### [Task directions]
In the listing below, find each line holding "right" and copy it.

### [Recorded information]
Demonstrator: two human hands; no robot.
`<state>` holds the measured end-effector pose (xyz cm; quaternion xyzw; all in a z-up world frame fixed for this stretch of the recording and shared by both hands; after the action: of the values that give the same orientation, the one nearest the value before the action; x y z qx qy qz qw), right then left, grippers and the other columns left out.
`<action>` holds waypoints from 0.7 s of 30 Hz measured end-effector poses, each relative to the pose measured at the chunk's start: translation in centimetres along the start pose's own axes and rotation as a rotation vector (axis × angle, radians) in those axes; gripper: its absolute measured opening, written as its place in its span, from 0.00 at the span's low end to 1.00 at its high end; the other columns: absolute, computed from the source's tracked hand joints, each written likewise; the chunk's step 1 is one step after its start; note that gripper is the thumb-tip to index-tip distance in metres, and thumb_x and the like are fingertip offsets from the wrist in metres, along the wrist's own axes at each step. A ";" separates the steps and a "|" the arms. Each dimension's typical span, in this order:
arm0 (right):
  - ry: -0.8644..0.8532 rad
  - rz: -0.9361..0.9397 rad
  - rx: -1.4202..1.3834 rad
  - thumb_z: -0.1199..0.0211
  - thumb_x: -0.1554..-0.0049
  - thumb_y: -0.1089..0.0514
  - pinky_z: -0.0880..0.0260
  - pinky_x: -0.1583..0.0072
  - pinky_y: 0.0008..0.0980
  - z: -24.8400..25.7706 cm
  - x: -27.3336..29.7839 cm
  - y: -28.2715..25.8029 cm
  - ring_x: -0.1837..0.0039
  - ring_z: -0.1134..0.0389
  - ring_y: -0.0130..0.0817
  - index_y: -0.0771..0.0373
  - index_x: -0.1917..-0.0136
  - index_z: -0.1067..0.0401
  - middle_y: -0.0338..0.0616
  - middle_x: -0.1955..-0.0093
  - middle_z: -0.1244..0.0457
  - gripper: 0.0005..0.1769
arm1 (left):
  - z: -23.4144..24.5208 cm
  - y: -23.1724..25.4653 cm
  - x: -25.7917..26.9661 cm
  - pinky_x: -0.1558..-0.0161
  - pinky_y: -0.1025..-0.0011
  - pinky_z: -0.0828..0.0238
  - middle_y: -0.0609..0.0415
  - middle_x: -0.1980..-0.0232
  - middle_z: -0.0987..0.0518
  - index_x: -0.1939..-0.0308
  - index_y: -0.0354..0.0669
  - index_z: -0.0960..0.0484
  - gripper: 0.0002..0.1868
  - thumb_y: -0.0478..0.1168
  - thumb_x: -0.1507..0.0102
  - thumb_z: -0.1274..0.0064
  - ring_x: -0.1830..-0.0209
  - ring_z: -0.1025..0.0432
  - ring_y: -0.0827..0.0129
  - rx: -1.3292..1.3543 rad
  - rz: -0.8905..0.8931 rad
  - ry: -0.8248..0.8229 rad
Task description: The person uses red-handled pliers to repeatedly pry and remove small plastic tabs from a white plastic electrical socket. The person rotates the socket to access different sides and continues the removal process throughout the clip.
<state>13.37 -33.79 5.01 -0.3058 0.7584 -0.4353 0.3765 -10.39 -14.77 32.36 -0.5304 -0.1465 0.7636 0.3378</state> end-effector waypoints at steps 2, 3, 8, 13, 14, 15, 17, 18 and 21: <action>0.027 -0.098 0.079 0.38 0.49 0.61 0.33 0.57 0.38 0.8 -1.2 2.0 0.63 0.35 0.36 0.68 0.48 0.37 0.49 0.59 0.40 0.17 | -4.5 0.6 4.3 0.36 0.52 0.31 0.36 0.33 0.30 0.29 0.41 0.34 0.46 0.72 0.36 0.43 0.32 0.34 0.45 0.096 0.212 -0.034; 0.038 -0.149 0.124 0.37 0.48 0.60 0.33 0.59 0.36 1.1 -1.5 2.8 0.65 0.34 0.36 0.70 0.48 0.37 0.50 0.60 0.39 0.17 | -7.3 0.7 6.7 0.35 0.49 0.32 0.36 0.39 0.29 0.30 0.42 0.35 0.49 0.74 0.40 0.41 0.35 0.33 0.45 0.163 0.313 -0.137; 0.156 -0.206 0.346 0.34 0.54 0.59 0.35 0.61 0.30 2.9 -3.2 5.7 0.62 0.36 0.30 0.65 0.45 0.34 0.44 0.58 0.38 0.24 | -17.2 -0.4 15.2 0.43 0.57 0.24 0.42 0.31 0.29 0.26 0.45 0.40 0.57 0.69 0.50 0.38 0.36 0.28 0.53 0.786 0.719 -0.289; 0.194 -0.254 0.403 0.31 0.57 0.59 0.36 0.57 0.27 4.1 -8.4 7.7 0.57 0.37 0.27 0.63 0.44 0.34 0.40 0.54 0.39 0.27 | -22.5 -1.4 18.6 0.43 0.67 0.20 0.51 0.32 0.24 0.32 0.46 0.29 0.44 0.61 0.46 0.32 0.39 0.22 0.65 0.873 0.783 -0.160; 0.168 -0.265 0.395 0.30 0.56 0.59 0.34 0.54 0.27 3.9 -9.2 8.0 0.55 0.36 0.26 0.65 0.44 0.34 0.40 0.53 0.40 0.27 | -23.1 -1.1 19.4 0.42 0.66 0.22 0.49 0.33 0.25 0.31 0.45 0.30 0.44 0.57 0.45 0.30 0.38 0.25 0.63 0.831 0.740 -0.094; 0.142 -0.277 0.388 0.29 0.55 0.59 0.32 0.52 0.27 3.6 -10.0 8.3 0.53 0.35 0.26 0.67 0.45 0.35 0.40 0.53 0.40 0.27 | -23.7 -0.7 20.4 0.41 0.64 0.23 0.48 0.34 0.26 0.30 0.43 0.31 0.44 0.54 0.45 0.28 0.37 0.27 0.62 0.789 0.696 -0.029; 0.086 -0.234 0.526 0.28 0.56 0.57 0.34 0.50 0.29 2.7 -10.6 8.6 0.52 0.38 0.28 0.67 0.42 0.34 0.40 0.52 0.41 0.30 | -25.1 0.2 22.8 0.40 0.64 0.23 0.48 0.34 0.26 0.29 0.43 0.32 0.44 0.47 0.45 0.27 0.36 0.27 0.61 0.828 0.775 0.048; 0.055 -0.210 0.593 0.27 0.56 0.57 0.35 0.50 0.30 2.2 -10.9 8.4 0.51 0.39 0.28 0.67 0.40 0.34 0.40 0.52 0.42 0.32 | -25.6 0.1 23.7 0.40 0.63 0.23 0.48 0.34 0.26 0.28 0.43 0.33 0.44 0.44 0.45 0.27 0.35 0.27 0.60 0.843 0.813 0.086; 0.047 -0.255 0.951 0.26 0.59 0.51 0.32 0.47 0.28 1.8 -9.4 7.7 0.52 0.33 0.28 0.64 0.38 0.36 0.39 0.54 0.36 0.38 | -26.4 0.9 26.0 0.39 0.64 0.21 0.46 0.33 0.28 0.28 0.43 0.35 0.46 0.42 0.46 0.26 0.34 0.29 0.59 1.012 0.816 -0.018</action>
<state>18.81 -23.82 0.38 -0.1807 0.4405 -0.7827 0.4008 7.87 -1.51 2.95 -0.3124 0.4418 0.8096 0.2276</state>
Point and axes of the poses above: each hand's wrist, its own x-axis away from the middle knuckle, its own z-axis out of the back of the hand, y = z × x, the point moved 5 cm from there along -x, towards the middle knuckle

### [Task output]
`<state>` holds the measured end-effector pose (xyz cm; quaternion xyzw; all in a z-up world frame fixed for this stretch of the recording and shared by both hands; after the action: of the values that give the same orientation, the one nearest the value before the action; x y z qx qy qz qw), right then left, grippers and the other columns left out.
arm0 (right):

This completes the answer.